Tuesday January 29, 2019 10:40am - 11:00am
VETERANS MEETING ROOM C/D

11:00am

(HUMAN DIMENSIONS: POLICY & ENGAGEMENT) Volunteer Stream Quality Monitoring: Fostering Community Engagement in Ohio’s Scenic Rivers
AUTHORS: Robert Gable, Ohio Department of Natural Resources, Scenic Rivers Program Manager ABSTRACT: For over 50 years, the Ohio Scenic Rivers Program has had great success partnering with local communities, landowners, government agencies, conservation organizations, businesses and individuals in the protection of fourteen of the state’s outstanding river ecosystems. Conservation goals have been achieved through public outreach and education, implementation of innovative conservation measures, enhancing recreational opportunities, and emphasis on the protection of sensitive areas critical to high-quality stream ecosystems. One of the most important tools to the success of the Scenic Rivers Program has been education and outreach through the Volunteer Stream Quality Monitoring (SQM) Project. SQM focuses on the basic study of aquatic macroinvertebrate communities in Ohio’s fourteen designated state wild, scenic and recreational rivers to evaluate overall stream health. Introducing individuals to their first crayfish, mayfly or leech sparks an interest in the stream ecosystem. Participants become empowered with information and understanding; qualities that drive advocacy and conservation action. Since the inception of the Volunteer SQM Project in 1983, more than 150,000 individuals and groups have monitored over 150 locations in Ohio’s wild, scenic and recreational rivers. In 2017 alone, the Scenic Rivers Program had over 7,600 individuals participate state wide creating an integral component to the overall success of the Ohio Scenic Rivers Program. Sharing the methods behind our success may be valuable to other conservation organizations looking to grow voices for their waterways and support for conservation of high-quality river and stream resources.
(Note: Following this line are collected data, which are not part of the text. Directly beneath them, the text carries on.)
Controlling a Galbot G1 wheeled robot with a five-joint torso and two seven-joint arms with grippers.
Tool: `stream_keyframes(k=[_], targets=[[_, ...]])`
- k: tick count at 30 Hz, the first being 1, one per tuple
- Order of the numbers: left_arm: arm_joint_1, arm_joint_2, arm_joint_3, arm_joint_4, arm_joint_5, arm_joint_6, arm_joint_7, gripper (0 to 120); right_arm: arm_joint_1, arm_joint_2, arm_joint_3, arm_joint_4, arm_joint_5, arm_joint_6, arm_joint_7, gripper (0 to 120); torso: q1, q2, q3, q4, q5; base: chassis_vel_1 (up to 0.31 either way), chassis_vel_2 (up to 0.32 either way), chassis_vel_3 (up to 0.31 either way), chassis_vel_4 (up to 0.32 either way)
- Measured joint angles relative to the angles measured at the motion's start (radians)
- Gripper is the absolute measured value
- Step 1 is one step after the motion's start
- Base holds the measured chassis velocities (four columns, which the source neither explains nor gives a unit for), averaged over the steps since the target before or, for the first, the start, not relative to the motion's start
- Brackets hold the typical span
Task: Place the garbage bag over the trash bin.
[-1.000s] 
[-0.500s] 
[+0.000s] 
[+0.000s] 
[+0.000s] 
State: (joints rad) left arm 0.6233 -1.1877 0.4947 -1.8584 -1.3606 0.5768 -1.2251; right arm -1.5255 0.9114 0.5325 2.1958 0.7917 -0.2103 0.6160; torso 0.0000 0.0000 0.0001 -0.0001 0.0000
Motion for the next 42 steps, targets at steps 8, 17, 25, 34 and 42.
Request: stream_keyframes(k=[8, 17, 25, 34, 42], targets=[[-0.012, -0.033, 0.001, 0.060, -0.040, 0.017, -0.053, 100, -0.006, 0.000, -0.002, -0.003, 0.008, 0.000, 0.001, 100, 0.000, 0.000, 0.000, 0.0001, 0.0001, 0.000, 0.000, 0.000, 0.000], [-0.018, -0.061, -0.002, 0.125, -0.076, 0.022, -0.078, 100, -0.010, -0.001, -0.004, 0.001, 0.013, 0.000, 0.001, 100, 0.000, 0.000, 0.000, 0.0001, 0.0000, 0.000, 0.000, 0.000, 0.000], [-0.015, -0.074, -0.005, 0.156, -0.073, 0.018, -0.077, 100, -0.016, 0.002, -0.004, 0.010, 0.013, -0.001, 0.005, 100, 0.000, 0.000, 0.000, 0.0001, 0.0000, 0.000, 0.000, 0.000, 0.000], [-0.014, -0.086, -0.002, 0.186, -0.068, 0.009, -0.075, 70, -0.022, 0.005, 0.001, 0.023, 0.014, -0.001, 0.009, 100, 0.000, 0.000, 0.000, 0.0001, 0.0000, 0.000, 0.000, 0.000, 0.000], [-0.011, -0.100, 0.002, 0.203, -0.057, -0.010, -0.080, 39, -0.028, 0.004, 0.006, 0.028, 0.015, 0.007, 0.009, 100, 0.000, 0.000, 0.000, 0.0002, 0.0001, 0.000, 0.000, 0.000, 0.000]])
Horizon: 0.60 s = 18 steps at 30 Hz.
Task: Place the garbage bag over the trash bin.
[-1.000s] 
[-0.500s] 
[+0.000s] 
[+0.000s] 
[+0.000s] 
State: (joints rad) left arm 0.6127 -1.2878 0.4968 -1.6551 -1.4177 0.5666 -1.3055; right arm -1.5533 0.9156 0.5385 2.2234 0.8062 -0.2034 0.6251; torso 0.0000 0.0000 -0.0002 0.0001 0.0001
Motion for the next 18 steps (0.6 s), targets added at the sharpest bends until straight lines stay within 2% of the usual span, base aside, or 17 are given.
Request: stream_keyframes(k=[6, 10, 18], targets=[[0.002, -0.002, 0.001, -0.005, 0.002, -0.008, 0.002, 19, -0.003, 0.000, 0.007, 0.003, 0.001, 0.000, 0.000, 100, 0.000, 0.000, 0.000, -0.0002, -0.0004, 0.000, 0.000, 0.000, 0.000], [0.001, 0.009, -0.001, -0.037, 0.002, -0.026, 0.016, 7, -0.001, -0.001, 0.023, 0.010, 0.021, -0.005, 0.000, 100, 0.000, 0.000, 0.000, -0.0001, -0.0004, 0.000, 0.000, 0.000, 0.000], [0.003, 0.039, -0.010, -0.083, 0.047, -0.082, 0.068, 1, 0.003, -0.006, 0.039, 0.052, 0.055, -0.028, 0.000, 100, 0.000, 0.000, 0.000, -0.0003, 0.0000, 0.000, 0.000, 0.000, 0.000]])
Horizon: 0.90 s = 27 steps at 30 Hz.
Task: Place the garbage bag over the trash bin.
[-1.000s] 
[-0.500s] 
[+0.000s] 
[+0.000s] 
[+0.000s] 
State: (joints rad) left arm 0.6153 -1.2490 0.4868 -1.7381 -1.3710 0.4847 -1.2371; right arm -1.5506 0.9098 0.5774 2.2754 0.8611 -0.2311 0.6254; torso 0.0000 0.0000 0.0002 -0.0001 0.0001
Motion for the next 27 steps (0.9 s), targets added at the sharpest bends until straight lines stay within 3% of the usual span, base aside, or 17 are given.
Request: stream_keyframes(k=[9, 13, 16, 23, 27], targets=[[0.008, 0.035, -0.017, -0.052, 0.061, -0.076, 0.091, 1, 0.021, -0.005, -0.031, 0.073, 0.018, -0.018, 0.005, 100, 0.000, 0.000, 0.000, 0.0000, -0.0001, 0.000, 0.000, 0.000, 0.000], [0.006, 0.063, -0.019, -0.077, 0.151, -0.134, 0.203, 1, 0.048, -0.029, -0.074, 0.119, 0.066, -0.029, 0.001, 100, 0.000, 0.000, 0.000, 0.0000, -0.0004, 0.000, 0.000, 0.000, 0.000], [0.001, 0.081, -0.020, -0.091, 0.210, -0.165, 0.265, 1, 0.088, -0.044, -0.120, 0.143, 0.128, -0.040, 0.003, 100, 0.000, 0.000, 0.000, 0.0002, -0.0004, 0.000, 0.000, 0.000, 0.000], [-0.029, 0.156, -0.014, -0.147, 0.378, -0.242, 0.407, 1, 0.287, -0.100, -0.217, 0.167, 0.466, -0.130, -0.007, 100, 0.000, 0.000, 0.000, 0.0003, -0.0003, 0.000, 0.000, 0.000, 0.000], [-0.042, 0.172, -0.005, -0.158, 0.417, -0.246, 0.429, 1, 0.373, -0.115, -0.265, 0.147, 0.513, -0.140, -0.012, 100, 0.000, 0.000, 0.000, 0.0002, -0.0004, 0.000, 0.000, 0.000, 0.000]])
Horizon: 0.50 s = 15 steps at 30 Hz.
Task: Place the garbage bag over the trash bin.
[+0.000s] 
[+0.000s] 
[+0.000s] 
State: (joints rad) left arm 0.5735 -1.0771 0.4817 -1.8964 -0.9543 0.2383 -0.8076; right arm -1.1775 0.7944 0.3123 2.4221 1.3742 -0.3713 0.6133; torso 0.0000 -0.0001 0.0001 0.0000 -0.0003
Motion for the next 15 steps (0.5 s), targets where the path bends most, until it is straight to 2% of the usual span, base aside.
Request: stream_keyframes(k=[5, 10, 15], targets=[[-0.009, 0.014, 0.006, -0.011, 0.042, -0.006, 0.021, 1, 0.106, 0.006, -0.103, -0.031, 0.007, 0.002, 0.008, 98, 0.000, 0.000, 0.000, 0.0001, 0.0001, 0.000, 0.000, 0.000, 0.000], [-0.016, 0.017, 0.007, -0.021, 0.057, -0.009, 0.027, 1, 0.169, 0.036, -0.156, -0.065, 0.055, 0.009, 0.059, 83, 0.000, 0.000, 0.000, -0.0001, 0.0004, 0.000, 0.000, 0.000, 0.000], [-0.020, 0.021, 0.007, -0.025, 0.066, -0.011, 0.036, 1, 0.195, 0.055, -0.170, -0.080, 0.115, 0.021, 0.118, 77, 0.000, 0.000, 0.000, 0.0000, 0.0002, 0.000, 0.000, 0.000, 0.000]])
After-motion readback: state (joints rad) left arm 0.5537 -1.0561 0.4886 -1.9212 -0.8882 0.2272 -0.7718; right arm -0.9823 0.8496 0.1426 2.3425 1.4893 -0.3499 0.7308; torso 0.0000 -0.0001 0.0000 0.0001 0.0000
Tuesday January 29, 2019 11:00am - 11:20am
VETERANS MEETING ROOM C/D

11:20am

(HUMAN DIMENSIONS: POLICY & ENGAGEMENT) Investigating Perceptions of Wildlife and Vegetation in Urban Vacant Lots
AUTHORS: Andrew Mallinak, Charles Nilon, Robert Pierce – University of Missouri

ABSTRACT: Vacant lots are a prevalent issue in many urban, residential areas nationwide, causing property value declines and further neighborhood blight. These lots are often targeted by city officials to become planned greenspaces, though nearby, marginalized residents may not adequately be involved in the process. This exclusion disempowers residents and provides greenspace that while ecologically useful, may not benefit residents. St. Louis, Missouri is one of /many Midwest cities dealing with a large number of vacant lots, with most of the vacancy concentrated in the predominantly low-income, African-American north side. The city has selected several lots in two north side neighborhoods to implement various management strategies for storm water control and biodiversity conservation. To understand residents’ management preferences for the lots, I administered semi-structured interviews combined with vacant lot photo-evaluation surveys to residents in both neighborhoods. I created themes from the interview transcripts and photograph scores that explain how residents perceive the wildlife and vegetation in their neighborhood vacant lots and how that perception affects their preferred lot management and use. Top ranked photograph scenes exhibited a clear line of sight and signs of care such as mowing, fencing and litter absence. Bottom ranked photographs exhibited blocked line of sight and signs of neglect such as litter, patchy vegetation, and unmown or untrimmed vegetation. Themes surrounding management perception and preference included sense of safety, maintenance effort, and community needs. While wildlife was sometimes seen as tolerable or appreciated, most wildlife was viewed negatively as a form of nuisance or danger. Vegetation was pivotal in how residents felt an area was cared for and whether a vacant lot was seen as being safe and usable, with low, uniform vegetation preferred.